“Clearly written, the book reads easily and offers an accessible case study that students and scholars of the Pacific will find useful and informative. It adds to a growing literature on contemporary Melanesian Christianities and older anthropological concerns with social movements everywhere.” • Oceania
“Students and scholars of the Pacific will appreciate this clearly written monograph. It adds to a growing literature on contemporary Christianities, social movements, personhood, and sorcery in postcolonial communities. Bratrud frames the story as one of an anxious balance between people’s hopes and fears.
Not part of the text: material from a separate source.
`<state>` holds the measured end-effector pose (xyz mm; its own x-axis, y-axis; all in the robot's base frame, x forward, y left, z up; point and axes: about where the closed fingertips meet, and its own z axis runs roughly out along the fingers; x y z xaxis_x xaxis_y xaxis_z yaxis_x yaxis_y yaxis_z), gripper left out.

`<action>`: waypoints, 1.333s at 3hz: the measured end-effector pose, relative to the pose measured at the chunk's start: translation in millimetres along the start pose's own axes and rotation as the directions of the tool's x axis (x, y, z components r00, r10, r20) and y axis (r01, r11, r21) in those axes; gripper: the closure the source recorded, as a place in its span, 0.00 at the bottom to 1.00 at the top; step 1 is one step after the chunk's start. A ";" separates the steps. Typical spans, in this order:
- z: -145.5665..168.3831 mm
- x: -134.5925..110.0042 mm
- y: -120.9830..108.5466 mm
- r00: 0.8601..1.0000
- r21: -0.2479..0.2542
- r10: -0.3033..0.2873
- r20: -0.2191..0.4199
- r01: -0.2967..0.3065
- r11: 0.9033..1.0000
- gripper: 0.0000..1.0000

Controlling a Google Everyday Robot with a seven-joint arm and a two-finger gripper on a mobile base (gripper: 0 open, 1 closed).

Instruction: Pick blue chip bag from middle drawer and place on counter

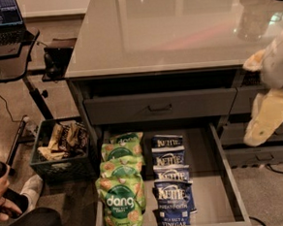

What drives people to desire and animate change in their lives?” • Lamont Lindstrom, University of Tulsa
“It is an amazing story. It is a remarkable book. There is nothing like it out there.” • Tanya Luhrmann, Stanford University
In 2014, the island of Ahamb in Vanuatu became the scene of a startling Christian revival movement led by thirty children with ‘spiritual vision’. However, it ended dramatically when two men believed to be sorcerers and responsible for much of the society’s problems were hung by persons fearing for the island’s future security. Based on twenty months of ethnographic fieldwork on Ahamb between 2010 and 2017, this book investigates how upheavals like the Ahamb revival can emerge to address and sometimes resolve social problems, but also carry risks of exacerbating the same problems they arise to address.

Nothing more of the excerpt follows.